You have indeed done a lot of excellent work in this room, but in my professional opinion, there is still more work for you to do. ”
She’s probably right, but whatever help I need, I can no longer get from her. This has to end soon, before I say something stupid and get myself caught planning to hurt Will. That, she’ll have to report immediately.
“I appreciate that, Dimple. Really, I do. But a huge reason I started coming here was thinking I was hurting people. I thought I’d hurt my exes, worried I’d one day hurt someone else.
But I don’t have to worry about that anymore.
And with everything with Will…We need to be careful with money right now.
” I shrug, displaying an Oscar-worthy composition of contrition.
“It’s true, therapy isn’t inexpensive, but I do believe there is still important work for us to do here.”
“Dimple, I—”
“What about George?”
I’m stopped in my tracks. “What do you mean?”
“Whether you landed the fatal blow or not, you still reached for the knife.”
I can hear muffled voices outside Dimple’s door. My skirt is itchy beneath my thighs. There’s a loose thread hanging off Dimple’s sleeve. My skin begins to prickle with heat, that familiar nausea setting my mouth swimming with saliva again.
“I guess that’s true. But wouldn’t anyone in that scenario? It was self-defense.”
“And your mother. You’ve spoken for the first time in years, and we’ve hardly discussed it. How do you feel about that?”
“I don’t know. I’m conflicted, I gue—”
“And what will you do the next time she calls?”
“I’m not sure. But I have her number blocked.”
“And what about Claire?”
“What about her?”
“Well, how do you plan to process this betrayal?”
“Okay, Jesus!” My hand flings out emphatically, making contact with the water glass on the table beside me.
It topples over to the floor, spilling its guts out into a darkening wet patch on the carpet.
“Shit. I’m sorry.” I drop to my knees, retrieving the glass.
I grab the box of tissues that had stood next to it, frantic, and use the sheets to mop up the liquid. “Shit.”
Silent as a cat, Dimple is suddenly beside me, hands gently taking the glass and tissues away. It’s rare that we’re this close, her perfume stronger than I’ve smelled it before. It’s a little sweet and musky, vanilla and sandalwood, I think. She gently rests one hand on mine.

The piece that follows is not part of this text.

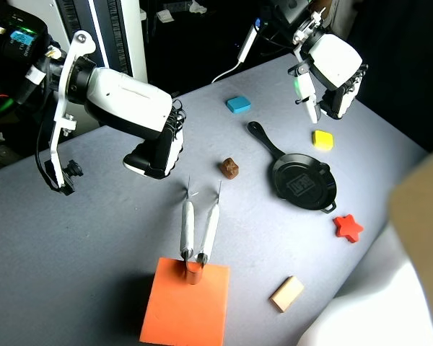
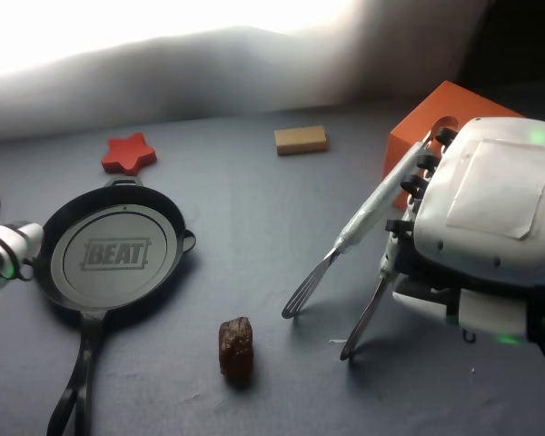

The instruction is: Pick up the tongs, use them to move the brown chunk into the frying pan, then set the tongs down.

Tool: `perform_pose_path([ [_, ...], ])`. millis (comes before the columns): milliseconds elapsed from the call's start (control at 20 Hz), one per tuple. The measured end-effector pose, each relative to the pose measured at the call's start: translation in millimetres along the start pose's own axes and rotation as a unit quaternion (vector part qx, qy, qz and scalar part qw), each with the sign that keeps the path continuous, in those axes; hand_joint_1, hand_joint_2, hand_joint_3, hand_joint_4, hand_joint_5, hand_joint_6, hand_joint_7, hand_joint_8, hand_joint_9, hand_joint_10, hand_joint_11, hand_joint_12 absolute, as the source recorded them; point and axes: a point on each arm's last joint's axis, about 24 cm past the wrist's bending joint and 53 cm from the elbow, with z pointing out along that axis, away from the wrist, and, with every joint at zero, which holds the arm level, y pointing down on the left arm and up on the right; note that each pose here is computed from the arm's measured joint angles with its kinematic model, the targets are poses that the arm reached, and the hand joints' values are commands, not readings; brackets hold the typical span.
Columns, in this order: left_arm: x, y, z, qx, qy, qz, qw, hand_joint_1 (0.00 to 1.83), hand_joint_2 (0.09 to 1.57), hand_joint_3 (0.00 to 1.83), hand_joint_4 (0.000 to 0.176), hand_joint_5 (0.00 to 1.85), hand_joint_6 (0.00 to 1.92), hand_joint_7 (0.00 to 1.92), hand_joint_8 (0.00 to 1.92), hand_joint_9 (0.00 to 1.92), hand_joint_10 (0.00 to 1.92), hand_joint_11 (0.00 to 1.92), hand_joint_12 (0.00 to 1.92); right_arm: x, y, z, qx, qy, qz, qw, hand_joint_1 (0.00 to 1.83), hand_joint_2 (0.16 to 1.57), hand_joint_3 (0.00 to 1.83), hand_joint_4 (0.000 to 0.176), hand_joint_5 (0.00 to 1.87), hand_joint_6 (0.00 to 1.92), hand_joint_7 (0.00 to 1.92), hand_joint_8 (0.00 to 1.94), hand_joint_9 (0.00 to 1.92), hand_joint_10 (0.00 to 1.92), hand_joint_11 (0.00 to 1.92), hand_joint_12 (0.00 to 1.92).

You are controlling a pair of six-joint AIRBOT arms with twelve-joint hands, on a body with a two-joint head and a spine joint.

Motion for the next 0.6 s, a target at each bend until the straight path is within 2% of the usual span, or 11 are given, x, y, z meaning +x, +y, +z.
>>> perform_pose_path([
  [50,1.7,-2.3,-1,0.003,0.002,0.004,1.0,0.31,1.21,0.15,0.045,0.13,0.07,0.18,0.06,0.22,0.1,0.0,0.78,-3,-1.4,0,0.003,-0.006,0.011,0.9999,0.6,1.04,0.3,0.0,0.06,0.42,0.23,0.2,0.08,0.54,0.0,1.12],
  [100,3.5,-3.8,-2,0.004,0.004,0.005,1.0,0.31,1.26,0.05,0.048,0.15,0.02,0.2,0.02,0.24,0.04,0.0,0.76,-5,-4.9,-2,0.008,-0.013,0.022,0.9996,0.61,1.09,0.19,0.0,0.07,0.39,0.27,0.13,0.09,0.53,0.0,1.06],
  [150,7.5,-4.6,-3,0.004,0.009,0.004,0.9999,0.3,1.28,0.01,0.043,0.16,0.0,0.19,0.0,0.25,0.01,0.0,0.76,-6,-8.5,-2,0.015,-0.015,0.022,0.9995,0.6,1.15,0.06,0.0,0.14,0.33,0.31,0.03,0.1,0.45,0.0,0.99],
  [200,10.3,-7.3,-4,0.007,0.012,0.005,0.9999,0.25,1.28,0.01,0.042,0.14,0.0,0.2,0.0,0.24,0.0,0.0,0.72,-5,-12.3,-2,0.022,-0.016,0.017,0.9995,0.61,1.16,0.01,0.0,0.15,0.23,0.31,0.0,0.12,0.35,0.0,0.88],
  [300,16.5,-12.7,-8,0.019,0.017,0.014,0.9996,0.28,1.28,0.0,0.039,0.14,0.0,0.19,0.0,0.24,0.0,0.0,0.7,-11,-13.9,-3,0.035,-0.03,0.002,0.999,0.56,1.18,0.01,0.0,0.13,0.17,0.26,0.0,0.1,0.28,0.0,0.81],
  [400,27.2,-11.5,-14,0.021,0.033,0.02,0.9991,0.34,1.27,0.0,0.028,0.14,0.0,0.17,0.0,0.21,0.0,0.0,0.67,-17,-17.0,-4,0.044,-0.042,-0.005,0.9981,0.55,1.18,0.0,0.0,0.12,0.11,0.21,0.0,0.1,0.2,0.0,0.71],
  [450,32.7,-9.1,-16,0.017,0.041,0.019,0.9988,0.32,1.27,0.0,0.02,0.14,0.0,0.16,0.0,0.21,0.0,0.0,0.66,-18,-18.5,-4,0.047,-0.045,-0.002,0.9979,0.56,1.17,0.0,0.0,0.12,0.08,0.2,0.0,0.11,0.17,0.0,0.68],
  [550,36.7,-8.0,-18,0.022,0.044,0.027,0.9984,0.26,1.28,0.0,0.03,0.13,0.01,0.15,0.0,0.19,0.0,0.0,0.61,-18,-17.0,-3,0.045,-0.045,-0.011,0.9979,0.61,1.14,0.0,0.0,0.09,0.05,0.16,0.0,0.09,0.13,0.0,0.56],
  [600,38.4,-7.6,-20,0.024,0.045,0.028,0.9983,0.28,1.28,0.0,0.031,0.13,0.01,0.15,0.0,0.19,0.0,0.0,0.6,-17,-17.2,-3,0.046,-0.045,-0.018,0.9978,0.66,1.13,0.0,0.0,0.06,0.04,0.13,0.0,0.06,0.11,0.0,0.35],
])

“Relax, Natalie. It’s just water.”
I’m not sure she’s ever touched me before. It’s so unexpected and electrifying that it feels like perhaps it’s not allowed. She removes her hand and rises, placing the tissues and empty glass at a safe distance on her desk. The skin on the back of my hand now feels cold.
“It’s just a little water,” she reiterates as we both take our seats again.
“Sorry. Yes, you’re right.” About everything. I hate that she’s always right about everything. “Look, maybe you have a point. Perhaps I could come for a few more sessions and we can check in on where I’m at in a few weeks’ time.”
Dimple gives an acquiescent nod. “That seems like a plan to me. And how about next time you’re here, we talk a little more about what happened with your sister all those years ago? The Big Fallout. I think it would be useful for us to revisit that together.”
“Okay.”
A look that’s meant to be reassuring. “Okay. So for now, let’s talk a bit more about your anger.”
I grit my teeth and prepare to try my hardest not to fall into any more traps. But I have to wonder if I’ve already been caught.